Your task is to reproduce exactly the lines that run from the beginning of the data through the line where "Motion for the" appears.

__Stored data__
•••••
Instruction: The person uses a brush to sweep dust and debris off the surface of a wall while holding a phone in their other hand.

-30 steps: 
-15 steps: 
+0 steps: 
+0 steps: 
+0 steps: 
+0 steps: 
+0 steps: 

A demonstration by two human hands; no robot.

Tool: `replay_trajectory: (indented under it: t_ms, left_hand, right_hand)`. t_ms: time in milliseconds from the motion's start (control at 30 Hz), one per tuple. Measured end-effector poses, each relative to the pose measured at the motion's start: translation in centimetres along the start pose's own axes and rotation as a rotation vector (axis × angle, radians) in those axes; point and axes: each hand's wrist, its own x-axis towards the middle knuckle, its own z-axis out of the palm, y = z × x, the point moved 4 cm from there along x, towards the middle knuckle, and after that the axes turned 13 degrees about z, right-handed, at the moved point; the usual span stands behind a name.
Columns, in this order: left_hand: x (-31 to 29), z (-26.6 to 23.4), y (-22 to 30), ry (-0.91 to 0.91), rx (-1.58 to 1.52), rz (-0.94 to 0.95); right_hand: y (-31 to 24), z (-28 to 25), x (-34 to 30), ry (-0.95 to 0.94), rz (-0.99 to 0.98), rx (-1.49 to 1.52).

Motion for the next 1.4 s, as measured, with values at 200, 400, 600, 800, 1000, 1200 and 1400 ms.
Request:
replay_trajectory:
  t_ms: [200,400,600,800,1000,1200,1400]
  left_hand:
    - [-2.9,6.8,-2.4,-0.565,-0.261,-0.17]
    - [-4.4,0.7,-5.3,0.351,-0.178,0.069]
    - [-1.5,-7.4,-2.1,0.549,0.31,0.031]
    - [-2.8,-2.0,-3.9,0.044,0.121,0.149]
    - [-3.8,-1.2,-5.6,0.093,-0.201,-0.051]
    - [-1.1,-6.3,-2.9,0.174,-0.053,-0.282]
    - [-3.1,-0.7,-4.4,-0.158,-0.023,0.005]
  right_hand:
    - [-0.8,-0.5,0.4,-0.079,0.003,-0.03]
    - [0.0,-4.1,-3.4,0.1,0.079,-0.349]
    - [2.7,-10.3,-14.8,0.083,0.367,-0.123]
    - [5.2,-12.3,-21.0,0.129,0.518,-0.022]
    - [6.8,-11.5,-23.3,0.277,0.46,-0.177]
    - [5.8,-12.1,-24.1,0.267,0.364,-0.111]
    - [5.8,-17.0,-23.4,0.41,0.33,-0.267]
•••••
__Answer to the exercise__
Instruction: The person uses a brush to sweep dust and debris off the surface of a wall while holding a phone in their other hand.

-30 steps: 
-15 steps: 
+0 steps: 
+0 steps: 
+0 steps: 
+0 steps: 
+0 steps: 

A demonstration by two human hands; no robot.

Tool: `replay_trajectory: (indented under it: t_ms, left_hand, right_hand)`. t_ms: time in milliseconds from the motion's start (control at 30 Hz), one per tuple. Measured end-effector poses, each relative to the pose measured at the motion's start: translation in centimetres along the start pose's own axes and rotation as a rotation vector (axis × angle, radians) in those axes; point and axes: each hand's wrist, its own x-axis towards the middle knuckle, its own z-axis out of the palm, y = z × x, the point moved 4 cm from there along x, towards the middle knuckle, and after that the axes turned 13 degrees about z, right-handed, at the moved point; the usual span stands behind a name.
Columns, in this order: left_hand: x (-31 to 29), z (-26.6 to 23.4), y (-22 to 30), ry (-0.91 to 0.91), rx (-1.58 to 1.52), rz (-0.94 to 0.95); right_hand: y (-31 to 24), z (-28 to 25), x (-34 to 30), ry (-0.95 to 0.94), rz (-0.99 to 0.98), rx (-1.49 to 1.52).

Motion for the next 1.4 s, as measured, with values at 200, 400, 600, 800, 1000, 1200 and 1400 ms.

The answer given above is the complete response.